== Goal of the exercise ==
Exact reproduction of every record is required, and pictures are to be excluded.

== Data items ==
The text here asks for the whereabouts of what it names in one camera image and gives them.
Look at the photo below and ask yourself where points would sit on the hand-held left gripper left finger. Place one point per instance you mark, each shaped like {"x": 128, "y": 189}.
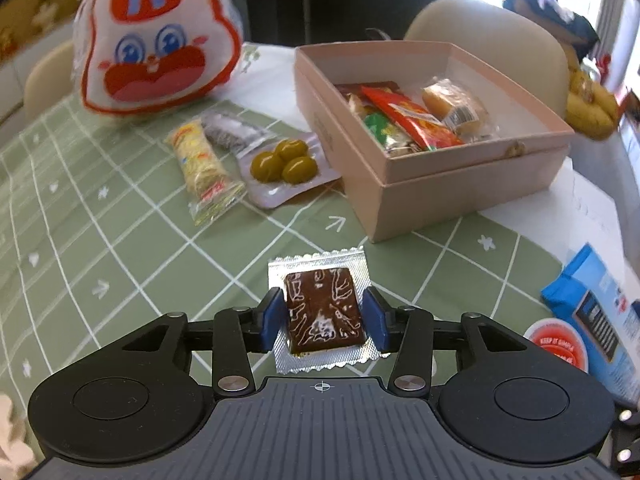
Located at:
{"x": 272, "y": 320}

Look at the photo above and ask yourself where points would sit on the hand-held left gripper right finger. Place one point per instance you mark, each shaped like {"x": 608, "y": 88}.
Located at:
{"x": 376, "y": 320}

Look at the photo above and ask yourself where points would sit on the brown brownie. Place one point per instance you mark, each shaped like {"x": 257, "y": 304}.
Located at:
{"x": 322, "y": 310}

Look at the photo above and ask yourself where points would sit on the blue snack packet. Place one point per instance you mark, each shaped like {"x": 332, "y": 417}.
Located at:
{"x": 595, "y": 280}

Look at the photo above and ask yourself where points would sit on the pink cardboard box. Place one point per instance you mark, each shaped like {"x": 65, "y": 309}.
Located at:
{"x": 450, "y": 185}

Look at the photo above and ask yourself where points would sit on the green olive packet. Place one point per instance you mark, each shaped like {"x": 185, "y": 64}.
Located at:
{"x": 285, "y": 165}

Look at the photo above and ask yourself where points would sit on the yellow cracker packet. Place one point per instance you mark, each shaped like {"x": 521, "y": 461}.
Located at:
{"x": 200, "y": 165}

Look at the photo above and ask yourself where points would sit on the green candy packet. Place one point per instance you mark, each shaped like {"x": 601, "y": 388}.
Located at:
{"x": 387, "y": 132}

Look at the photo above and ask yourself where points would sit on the grey foil snack packet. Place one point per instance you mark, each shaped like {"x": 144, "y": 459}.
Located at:
{"x": 232, "y": 130}

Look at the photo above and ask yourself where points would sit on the long red snack packet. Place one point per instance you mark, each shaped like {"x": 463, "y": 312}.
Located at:
{"x": 415, "y": 120}

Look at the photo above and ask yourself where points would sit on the clear-wrapped bread bun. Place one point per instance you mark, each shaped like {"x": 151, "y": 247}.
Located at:
{"x": 457, "y": 102}

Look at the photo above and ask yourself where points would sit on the scribbled white paper sheet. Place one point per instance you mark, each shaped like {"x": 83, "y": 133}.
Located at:
{"x": 595, "y": 240}

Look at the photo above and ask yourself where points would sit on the green chequered tablecloth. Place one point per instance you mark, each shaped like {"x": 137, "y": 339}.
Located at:
{"x": 125, "y": 210}

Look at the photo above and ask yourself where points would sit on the white leaf-print tablecloth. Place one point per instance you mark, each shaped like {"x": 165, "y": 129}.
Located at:
{"x": 270, "y": 85}

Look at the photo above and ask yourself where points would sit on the yellow armchair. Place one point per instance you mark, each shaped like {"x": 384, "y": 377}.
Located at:
{"x": 595, "y": 105}

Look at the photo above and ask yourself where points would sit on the red white rabbit bag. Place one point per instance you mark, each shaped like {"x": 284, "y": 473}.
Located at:
{"x": 155, "y": 35}

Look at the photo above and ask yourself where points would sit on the large beige chair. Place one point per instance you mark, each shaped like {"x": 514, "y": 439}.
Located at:
{"x": 490, "y": 25}

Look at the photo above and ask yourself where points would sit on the black sideboard cabinet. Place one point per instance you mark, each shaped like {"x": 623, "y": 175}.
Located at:
{"x": 350, "y": 0}

== Solution for this task ==
The text here asks for the whereabouts of what it names in one camera image and gives them.
Look at the photo below and ask yourself where points would sit on the hand-held left gripper left finger. Place one point per instance you mark, each shaped like {"x": 128, "y": 189}.
Located at:
{"x": 272, "y": 320}

Look at the photo above and ask yourself where points would sit on the hand-held left gripper right finger. Place one point per instance you mark, each shaped like {"x": 608, "y": 88}.
Located at:
{"x": 376, "y": 320}

Look at the photo above and ask yourself where points would sit on the brown brownie. Place one point per instance you mark, each shaped like {"x": 257, "y": 304}.
Located at:
{"x": 322, "y": 310}

Look at the photo above and ask yourself where points would sit on the blue snack packet. Place one point per instance you mark, each shaped like {"x": 332, "y": 417}.
Located at:
{"x": 595, "y": 280}

Look at the photo above and ask yourself where points would sit on the pink cardboard box. Place one point per instance you mark, each shaped like {"x": 65, "y": 309}.
Located at:
{"x": 450, "y": 185}

Look at the photo above and ask yourself where points would sit on the green olive packet. Place one point per instance you mark, each shaped like {"x": 185, "y": 64}.
Located at:
{"x": 285, "y": 165}

Look at the photo above and ask yourself where points would sit on the yellow cracker packet. Place one point per instance you mark, each shaped like {"x": 521, "y": 461}.
Located at:
{"x": 200, "y": 165}

Look at the photo above and ask yourself where points would sit on the green candy packet. Place one point per instance you mark, each shaped like {"x": 601, "y": 388}.
Located at:
{"x": 387, "y": 132}

Look at the photo above and ask yourself where points would sit on the grey foil snack packet. Place one point per instance you mark, each shaped like {"x": 144, "y": 459}.
Located at:
{"x": 232, "y": 130}

Look at the photo above and ask yourself where points would sit on the long red snack packet. Place one point per instance you mark, each shaped like {"x": 463, "y": 312}.
Located at:
{"x": 415, "y": 120}

Look at the photo above and ask yourself where points would sit on the clear-wrapped bread bun. Place one point per instance you mark, each shaped like {"x": 151, "y": 247}.
Located at:
{"x": 457, "y": 102}

Look at the photo above and ask yourself where points would sit on the scribbled white paper sheet. Place one point per instance you mark, each shaped like {"x": 83, "y": 133}.
Located at:
{"x": 595, "y": 240}

Look at the photo above and ask yourself where points would sit on the green chequered tablecloth. Place one point per instance you mark, each shaped like {"x": 137, "y": 339}.
Located at:
{"x": 125, "y": 210}

Look at the photo above and ask yourself where points would sit on the white leaf-print tablecloth. Place one point per instance you mark, each shaped like {"x": 165, "y": 129}.
Located at:
{"x": 270, "y": 85}

Look at the photo above and ask yourself where points would sit on the yellow armchair. Place one point per instance you mark, each shaped like {"x": 384, "y": 377}.
Located at:
{"x": 595, "y": 105}

Look at the photo above and ask yourself where points would sit on the red white rabbit bag. Place one point per instance you mark, each shaped like {"x": 284, "y": 473}.
Located at:
{"x": 155, "y": 35}

Look at the photo above and ask yourself where points would sit on the large beige chair. Place one point per instance you mark, each shaped like {"x": 514, "y": 439}.
Located at:
{"x": 490, "y": 25}

Look at the photo above and ask yourself where points would sit on the black sideboard cabinet. Place one point per instance you mark, each shaped like {"x": 623, "y": 175}.
Located at:
{"x": 350, "y": 0}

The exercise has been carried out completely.